> _What to do_
Your answer should be the lines below from the one with "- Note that" to the one with "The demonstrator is", both included, given again exactly and with nothing added.

> _Stored data_
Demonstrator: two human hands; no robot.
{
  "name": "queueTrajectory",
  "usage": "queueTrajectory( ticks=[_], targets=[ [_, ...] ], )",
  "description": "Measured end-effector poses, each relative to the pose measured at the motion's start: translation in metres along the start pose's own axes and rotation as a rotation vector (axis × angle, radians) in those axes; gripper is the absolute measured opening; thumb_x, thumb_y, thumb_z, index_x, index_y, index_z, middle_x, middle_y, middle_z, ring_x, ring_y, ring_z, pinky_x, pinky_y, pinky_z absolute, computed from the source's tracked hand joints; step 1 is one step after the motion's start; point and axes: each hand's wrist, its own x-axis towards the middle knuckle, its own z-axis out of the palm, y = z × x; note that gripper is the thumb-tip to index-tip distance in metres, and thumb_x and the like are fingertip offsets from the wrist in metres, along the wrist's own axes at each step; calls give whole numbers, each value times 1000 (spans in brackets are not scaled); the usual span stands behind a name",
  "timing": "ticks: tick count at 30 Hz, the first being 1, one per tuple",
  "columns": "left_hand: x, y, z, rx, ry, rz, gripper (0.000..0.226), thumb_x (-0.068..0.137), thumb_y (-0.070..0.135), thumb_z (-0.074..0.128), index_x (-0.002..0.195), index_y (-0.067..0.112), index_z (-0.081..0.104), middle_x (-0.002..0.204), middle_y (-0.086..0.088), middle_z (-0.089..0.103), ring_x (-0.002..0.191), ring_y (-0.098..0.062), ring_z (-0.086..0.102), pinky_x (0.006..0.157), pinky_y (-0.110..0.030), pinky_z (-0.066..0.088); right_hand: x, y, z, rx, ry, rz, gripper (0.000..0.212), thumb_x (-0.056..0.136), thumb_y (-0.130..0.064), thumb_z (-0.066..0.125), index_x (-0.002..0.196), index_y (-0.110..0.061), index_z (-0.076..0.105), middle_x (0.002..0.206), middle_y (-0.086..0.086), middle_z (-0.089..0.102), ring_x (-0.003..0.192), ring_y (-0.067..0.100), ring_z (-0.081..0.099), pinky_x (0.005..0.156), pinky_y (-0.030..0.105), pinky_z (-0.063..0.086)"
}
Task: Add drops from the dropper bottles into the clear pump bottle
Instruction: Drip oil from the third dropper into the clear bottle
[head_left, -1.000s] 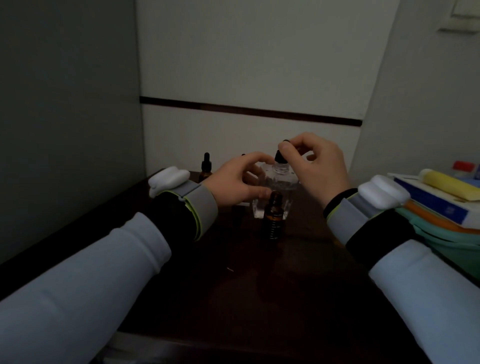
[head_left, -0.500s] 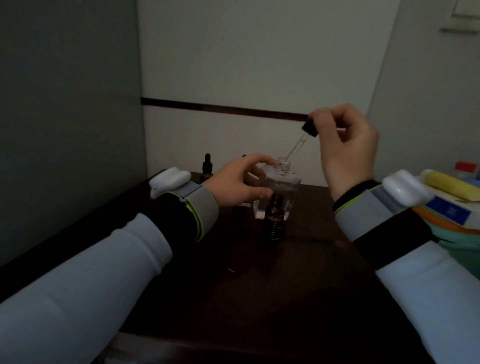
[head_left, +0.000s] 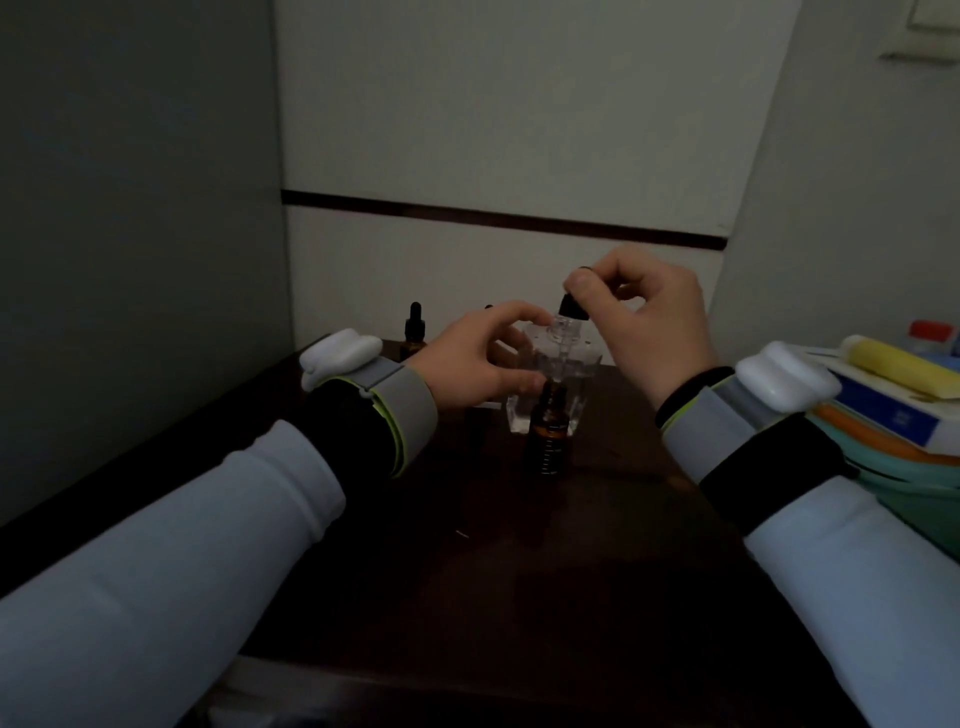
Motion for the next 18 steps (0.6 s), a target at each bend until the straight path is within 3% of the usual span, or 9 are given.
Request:
queueTrajectory(
  ticks=[6, 14, 18],
  targets=[
    [0, -1, 0, -5, 2, 6, 48, 81, 9, 71, 116, 31, 47, 115, -13, 55, 103, -24, 63, 82, -25, 53, -1, 0, -1, -12, -16, -6, 18, 81, -28, 60, 66, -18, 61, 63, -15, 55, 65, -3, 52, 69, 13, 37],
    [0, 0, 0, 25, 9, 9, 52, 81, 11, 71, 126, 24, 47, 113, -8, 53, 100, -19, 61, 74, -13, 51, -2, -1, 0, -25, -55, -28, 18, 81, -31, 58, 65, -22, 58, 63, -16, 55, 67, -2, 52, 69, 11, 35],
    [0, 0, -1, 24, 5, 3, 53, 81, 12, 72, 127, 25, 47, 114, -9, 55, 103, -19, 62, 78, -18, 51, -2, -2, -1, -29, -55, -24, 18, 80, -32, 58, 64, -24, 58, 63, -16, 55, 67, -2, 52, 69, 13, 35]
  ],
)
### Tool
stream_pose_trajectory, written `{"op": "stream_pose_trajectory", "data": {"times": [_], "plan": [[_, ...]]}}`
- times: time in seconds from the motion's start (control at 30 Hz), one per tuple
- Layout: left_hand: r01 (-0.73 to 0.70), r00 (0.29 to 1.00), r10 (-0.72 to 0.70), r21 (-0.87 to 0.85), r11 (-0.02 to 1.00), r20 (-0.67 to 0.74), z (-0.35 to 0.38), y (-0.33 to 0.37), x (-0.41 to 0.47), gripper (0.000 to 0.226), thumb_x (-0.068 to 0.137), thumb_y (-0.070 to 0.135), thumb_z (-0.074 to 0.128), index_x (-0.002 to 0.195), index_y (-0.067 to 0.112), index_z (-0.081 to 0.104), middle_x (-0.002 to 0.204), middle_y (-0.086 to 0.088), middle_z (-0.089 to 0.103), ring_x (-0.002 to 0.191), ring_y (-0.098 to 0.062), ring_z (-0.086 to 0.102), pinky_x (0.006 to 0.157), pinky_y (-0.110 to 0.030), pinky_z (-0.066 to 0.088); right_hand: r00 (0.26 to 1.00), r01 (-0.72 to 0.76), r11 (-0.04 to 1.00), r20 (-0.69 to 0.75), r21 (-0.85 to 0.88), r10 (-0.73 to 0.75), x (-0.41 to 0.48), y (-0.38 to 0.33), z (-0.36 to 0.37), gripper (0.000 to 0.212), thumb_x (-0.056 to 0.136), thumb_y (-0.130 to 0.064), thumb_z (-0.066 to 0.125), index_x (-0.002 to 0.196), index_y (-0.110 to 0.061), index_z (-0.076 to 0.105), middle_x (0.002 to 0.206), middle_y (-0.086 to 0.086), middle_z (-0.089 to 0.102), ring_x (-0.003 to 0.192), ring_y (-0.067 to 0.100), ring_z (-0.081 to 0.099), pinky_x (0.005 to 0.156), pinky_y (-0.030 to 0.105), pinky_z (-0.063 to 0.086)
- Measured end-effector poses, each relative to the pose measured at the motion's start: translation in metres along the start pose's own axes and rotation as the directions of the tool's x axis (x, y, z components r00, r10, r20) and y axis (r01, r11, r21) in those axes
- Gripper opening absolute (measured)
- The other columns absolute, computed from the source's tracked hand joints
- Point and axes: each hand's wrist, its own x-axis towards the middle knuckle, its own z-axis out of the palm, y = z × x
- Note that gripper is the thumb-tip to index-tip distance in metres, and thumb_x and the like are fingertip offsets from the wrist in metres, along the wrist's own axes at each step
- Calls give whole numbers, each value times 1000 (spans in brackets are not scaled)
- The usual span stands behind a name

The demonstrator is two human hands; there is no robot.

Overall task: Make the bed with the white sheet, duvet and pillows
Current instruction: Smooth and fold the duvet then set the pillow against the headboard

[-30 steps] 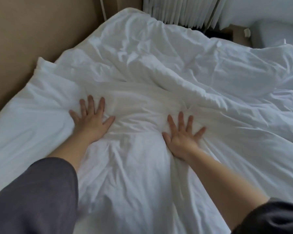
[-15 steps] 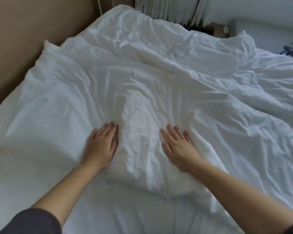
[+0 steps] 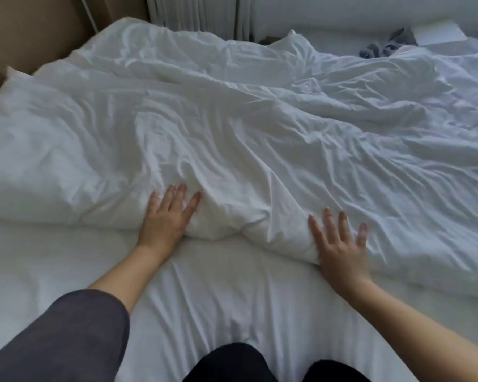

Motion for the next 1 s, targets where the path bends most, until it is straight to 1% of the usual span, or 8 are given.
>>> {"op": "stream_pose_trajectory", "data": {"times": [0.07,0.13,0.2,0.3,0.5,0.7,0.83,1.0], "plan": [[48,994,-45,-26,999,95,-3,1,17,51,86,13,35,131,12,59,125,-30,58,109,-45,61,89,-58,46,991,-89,996,100,-20,90,6,12,0,55,84,-13,37,138,-7,50,136,27,52,117,51,55,94,72,34],[57,990,-49,-61,996,129,-5,2,28,42,81,10,43,115,7,67,103,-29,65,84,-43,67,69,-50,55,984,-83,997,158,3,82,16,16,-12,51,83,-11,30,124,-4,59,122,23,62,99,44,65,78,57,52],[66,981,-46,-99,993,186,-19,-2,32,29,81,7,56,107,10,67,91,-20,67,72,-39,67,58,-43,55,994,-57,998,97,2,57,29,25,-25,39,88,-8,36,119,-10,59,116,12,66,98,36,66,75,39,51],[77,970,-52,-95,992,238,-39,-14,43,24,92,17,46,112,22,59,107,-10,68,97,-33,65,77,-36,50,972,-59,998,230,0,58,52,38,-52,28,90,-10,47,112,-16,64,112,10,69,103,33,65,78,32,47],[18,937,-9,-23,1000,350,-72,-36,43,41,89,14,41,119,31,61,118,-4,65,108,-26,61,84,-30,46,931,-18,998,365,54,-2,61,48,-87,28,89,-15,49,110,-20,67,114,10,67,105,31,62,83,30,47],[-27,907,40,-37,999,420,-86,-41,-19,43,81,9,43,110,29,66,115,0,66,108,-23,62,83,-28,47,900,112,993,422,25,-112,10,37,-100,32,90,-15,49,119,-17,64,120,10,64,110,30,61,76,25,37],[-37,870,64,-64,997,490,-88,-28,-71,41,79,7,42,105,26,67,109,-1,67,102,-23,63,78,-28,47,841,176,984,519,0,-150,-31,32,-97,27,90,-15,48,113,-11,63,116,10,65,106,30,61,79,29,42],[-66,831,119,-118,991,543,-92,-19,-115,35,78,8,41,99,23,66,103,1,68,95,-20,63,77,-29,50,747,222,975,639,18,-182,-70,34,-91,15,84,-14,55,98,-15,61,113,13,66,102,31,63,74,28,43]]}}
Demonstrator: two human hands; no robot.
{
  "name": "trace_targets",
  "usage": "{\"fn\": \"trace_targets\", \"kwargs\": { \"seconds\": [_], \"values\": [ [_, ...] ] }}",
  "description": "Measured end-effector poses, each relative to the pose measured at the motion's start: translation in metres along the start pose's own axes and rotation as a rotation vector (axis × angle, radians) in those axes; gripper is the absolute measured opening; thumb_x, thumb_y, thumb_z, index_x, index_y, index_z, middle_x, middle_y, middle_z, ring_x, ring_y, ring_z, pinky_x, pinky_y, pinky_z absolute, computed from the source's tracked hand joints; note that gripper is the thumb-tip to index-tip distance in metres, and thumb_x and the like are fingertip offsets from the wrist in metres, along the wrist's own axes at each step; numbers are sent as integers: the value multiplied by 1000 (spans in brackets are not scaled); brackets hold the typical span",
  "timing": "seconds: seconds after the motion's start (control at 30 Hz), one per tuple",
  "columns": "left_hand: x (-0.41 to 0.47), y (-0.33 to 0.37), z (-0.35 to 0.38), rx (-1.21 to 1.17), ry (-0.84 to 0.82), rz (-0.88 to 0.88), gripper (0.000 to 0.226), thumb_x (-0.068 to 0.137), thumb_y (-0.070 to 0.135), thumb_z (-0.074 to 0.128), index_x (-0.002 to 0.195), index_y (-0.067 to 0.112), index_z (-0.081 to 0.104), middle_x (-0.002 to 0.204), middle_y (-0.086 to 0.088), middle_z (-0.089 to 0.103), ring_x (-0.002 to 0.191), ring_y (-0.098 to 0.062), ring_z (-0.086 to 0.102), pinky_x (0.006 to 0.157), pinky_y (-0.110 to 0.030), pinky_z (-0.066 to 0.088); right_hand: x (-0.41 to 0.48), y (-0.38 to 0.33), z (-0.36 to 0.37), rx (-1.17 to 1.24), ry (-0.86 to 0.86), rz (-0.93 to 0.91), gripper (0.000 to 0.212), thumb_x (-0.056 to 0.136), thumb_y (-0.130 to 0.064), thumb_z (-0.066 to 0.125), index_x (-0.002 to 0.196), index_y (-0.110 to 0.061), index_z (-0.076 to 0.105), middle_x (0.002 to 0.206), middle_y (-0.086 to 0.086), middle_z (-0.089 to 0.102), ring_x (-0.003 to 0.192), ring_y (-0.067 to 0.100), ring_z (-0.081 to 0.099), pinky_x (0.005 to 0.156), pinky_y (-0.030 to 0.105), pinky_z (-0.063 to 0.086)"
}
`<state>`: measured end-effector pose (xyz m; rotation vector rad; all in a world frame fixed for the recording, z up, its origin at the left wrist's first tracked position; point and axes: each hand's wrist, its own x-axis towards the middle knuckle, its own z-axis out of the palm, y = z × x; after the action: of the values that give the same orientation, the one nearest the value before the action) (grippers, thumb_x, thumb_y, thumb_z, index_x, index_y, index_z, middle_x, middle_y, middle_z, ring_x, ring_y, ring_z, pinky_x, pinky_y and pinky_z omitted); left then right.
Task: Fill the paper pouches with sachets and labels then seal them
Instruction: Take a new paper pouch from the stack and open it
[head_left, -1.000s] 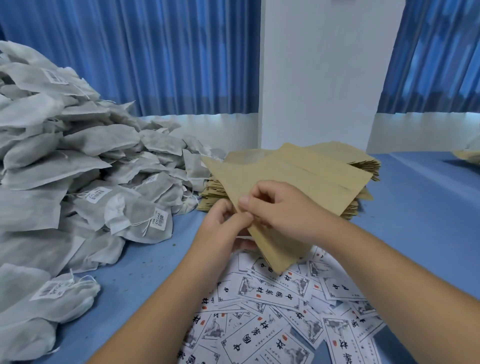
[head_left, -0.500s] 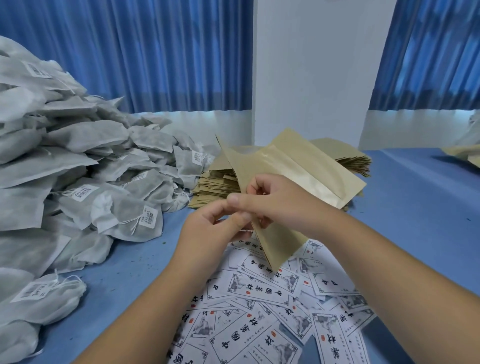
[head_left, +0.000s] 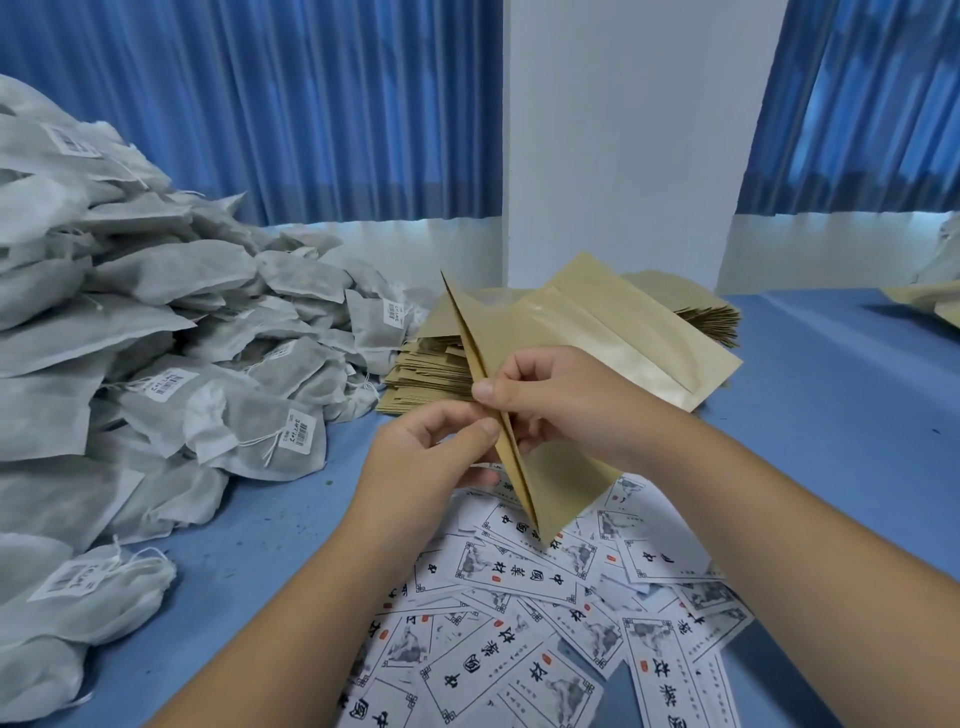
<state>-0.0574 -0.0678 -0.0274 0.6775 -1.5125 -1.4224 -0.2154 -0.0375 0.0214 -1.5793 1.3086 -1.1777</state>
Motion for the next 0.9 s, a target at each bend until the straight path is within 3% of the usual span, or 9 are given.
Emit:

> _Answer to the problem_
- Note that gripper is the thumb-tip to index-tip distance in metres, and thumb_x and the like are fingertip offsets from the wrist in metres, along the wrist's own axes at each step
- Calls give whole numbers, each value times 1000 (spans in brackets are not scaled)
- The usual span stands behind a name

The demonstrator is two human hands; there is no robot.

No more output is expected for this exercise.